Al regresar vi una ambulancia en el estacionamiento. Lo primero que imaginé fue que algún vecino de edad avanzada se había enfermado de gravedad. También pasó por mi mente otra posibilidad, aún más trágica, de que algún ladrón haya accedido a la unidad habitacional y herido o ultimado a algún vecino por oponerse al asalto. Subí las escaleras y noté muchos vecinos afuera de mi casa. Yo los saludé y ellos me observaron con pesar. La puerta de mi departamento se encontraba entreabierta. Lo primero que vi al entrar fue un par de paramédicos. Luego, en el sillón, se encontraba mi hermano muerto.

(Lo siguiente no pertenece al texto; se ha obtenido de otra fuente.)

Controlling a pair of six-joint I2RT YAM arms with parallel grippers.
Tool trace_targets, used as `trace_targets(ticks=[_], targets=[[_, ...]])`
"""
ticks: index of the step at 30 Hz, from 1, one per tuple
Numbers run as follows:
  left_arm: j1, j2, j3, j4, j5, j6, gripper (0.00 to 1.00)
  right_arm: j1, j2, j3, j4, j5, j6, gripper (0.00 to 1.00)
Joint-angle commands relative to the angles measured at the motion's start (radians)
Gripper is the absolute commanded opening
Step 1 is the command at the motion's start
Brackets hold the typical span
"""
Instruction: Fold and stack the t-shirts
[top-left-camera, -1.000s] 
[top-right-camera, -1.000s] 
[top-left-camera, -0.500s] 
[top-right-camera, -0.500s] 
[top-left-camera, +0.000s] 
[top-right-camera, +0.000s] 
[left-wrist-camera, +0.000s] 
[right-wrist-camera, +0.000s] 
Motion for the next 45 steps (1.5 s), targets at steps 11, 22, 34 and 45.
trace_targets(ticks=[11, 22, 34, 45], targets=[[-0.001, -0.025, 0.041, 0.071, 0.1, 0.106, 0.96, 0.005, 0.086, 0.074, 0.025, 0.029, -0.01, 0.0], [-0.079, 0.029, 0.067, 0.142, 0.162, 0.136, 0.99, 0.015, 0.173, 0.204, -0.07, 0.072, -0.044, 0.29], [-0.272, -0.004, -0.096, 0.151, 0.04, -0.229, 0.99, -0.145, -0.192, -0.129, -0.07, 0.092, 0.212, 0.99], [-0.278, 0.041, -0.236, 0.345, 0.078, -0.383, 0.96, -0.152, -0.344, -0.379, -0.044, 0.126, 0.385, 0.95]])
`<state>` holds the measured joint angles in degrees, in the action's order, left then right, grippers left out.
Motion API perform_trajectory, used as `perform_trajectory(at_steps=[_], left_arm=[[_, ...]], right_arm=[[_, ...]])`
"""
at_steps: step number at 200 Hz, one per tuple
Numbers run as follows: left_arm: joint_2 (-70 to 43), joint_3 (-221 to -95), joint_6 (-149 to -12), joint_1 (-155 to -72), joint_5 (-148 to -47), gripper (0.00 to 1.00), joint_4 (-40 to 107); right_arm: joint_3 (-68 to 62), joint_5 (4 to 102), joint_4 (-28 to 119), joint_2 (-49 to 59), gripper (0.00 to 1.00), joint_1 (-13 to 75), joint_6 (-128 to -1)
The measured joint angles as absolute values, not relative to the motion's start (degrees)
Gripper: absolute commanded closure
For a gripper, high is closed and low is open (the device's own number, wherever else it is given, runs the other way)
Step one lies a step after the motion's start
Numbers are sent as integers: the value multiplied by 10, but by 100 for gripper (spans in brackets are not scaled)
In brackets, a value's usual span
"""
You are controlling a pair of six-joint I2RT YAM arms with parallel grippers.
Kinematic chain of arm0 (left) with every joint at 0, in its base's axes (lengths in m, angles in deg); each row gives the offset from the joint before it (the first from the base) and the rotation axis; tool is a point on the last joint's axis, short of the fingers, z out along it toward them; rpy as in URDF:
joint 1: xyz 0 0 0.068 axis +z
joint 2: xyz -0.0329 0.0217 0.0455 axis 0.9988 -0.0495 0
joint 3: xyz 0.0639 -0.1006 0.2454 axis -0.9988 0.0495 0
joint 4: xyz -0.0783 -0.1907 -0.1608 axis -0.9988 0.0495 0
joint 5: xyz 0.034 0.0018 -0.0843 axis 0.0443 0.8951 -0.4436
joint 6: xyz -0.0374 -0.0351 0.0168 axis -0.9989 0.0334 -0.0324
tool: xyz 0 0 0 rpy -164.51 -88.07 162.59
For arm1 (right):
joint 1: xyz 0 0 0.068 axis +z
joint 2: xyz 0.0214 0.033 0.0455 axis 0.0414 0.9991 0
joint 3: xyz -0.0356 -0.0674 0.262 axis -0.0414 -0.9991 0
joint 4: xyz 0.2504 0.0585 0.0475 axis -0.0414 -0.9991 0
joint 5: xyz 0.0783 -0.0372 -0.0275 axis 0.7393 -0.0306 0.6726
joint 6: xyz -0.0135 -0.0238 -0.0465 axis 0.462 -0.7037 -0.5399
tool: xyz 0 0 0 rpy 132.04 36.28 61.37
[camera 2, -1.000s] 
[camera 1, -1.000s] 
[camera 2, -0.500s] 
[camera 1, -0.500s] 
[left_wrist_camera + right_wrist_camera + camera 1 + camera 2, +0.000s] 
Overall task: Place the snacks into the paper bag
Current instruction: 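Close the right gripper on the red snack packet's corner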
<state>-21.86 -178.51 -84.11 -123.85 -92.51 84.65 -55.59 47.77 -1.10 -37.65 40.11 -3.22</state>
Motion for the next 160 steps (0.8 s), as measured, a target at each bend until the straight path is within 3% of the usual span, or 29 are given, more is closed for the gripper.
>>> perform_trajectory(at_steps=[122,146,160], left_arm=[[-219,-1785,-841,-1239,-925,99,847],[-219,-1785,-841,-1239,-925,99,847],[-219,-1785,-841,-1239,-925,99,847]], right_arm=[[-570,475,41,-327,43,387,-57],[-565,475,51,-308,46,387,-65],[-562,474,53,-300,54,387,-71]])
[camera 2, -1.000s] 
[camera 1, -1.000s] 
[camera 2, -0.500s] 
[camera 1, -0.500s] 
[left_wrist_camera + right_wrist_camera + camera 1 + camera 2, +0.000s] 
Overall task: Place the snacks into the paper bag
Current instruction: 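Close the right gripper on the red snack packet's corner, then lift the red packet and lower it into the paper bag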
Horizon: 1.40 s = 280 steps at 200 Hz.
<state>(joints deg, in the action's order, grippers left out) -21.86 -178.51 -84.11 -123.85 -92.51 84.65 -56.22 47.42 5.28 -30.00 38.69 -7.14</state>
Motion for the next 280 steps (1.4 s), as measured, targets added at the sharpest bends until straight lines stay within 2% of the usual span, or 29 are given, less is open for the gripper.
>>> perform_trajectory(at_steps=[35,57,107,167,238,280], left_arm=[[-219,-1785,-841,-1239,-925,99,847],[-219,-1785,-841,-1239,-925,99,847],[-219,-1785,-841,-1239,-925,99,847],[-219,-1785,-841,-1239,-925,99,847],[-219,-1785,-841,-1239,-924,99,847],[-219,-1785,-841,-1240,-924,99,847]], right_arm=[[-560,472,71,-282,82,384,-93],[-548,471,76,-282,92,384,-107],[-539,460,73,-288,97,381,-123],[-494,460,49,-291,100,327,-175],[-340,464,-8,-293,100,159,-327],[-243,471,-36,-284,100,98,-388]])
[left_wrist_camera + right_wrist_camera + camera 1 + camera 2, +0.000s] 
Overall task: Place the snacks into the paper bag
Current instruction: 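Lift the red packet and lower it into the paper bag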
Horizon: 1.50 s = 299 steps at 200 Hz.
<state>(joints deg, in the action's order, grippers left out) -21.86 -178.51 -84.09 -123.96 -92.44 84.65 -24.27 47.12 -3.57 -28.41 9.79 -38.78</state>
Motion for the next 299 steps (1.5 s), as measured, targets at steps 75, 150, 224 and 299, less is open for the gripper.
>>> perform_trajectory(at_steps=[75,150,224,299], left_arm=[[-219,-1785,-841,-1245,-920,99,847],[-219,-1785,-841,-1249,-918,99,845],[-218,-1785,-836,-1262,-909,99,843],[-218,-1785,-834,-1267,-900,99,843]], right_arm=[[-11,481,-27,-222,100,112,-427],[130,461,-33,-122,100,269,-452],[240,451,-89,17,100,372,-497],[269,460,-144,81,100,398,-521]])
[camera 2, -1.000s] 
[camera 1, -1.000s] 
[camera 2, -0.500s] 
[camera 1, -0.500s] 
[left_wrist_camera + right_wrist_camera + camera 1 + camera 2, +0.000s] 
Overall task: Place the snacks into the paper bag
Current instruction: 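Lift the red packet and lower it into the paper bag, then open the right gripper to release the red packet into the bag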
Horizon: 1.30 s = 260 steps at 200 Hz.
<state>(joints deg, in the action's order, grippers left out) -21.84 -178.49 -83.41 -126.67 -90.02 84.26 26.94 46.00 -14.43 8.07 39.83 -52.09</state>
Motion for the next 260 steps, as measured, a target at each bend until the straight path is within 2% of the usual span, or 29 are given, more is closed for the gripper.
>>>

Fue una sensación abrumadora. Mi impresión fue tal que trascendió todas las emociones. No sabía lo que estaba pasando. Me encontraba en shock. Uno de los paramédicos me preguntó «¿Usted es pariente del fallecido?» «¿Es el hermano?» Yo respondía mecánicamente. No sabía a dónde voltear. A los paramédicos o al sillón donde... ¿estaba mi hermano muerto? Aún no sé si sus preguntas me impidieron superar el shock o por el contrario, evitaron que me dominara por completo. No recuerdo con precisión sus palabras, solo unas frases sueltas. «...Debido a su sobrepeso...» «...infarto fulminante...» No recuerdo qué otras preguntas me hicieron ni las respuestas que les ofrecí. Mi padre se encontraba en el sillón respondiendo preguntas también.

No supe qué hacer o qué sentir. Sentía como estar en un sueño. En los sueños la sensación de lucidez es difusa, como poco clara. Así me sentía en ese momento. Me dirigí a mi cuarto de dejar mis cosas y a sentarme en mi cama. Necesitaba recuperar claridad y tratar de discernir si lo que estaba ocurriendo era real. No sentía tristeza ni pánico. Mis emociones estaban desactivadas por el shock.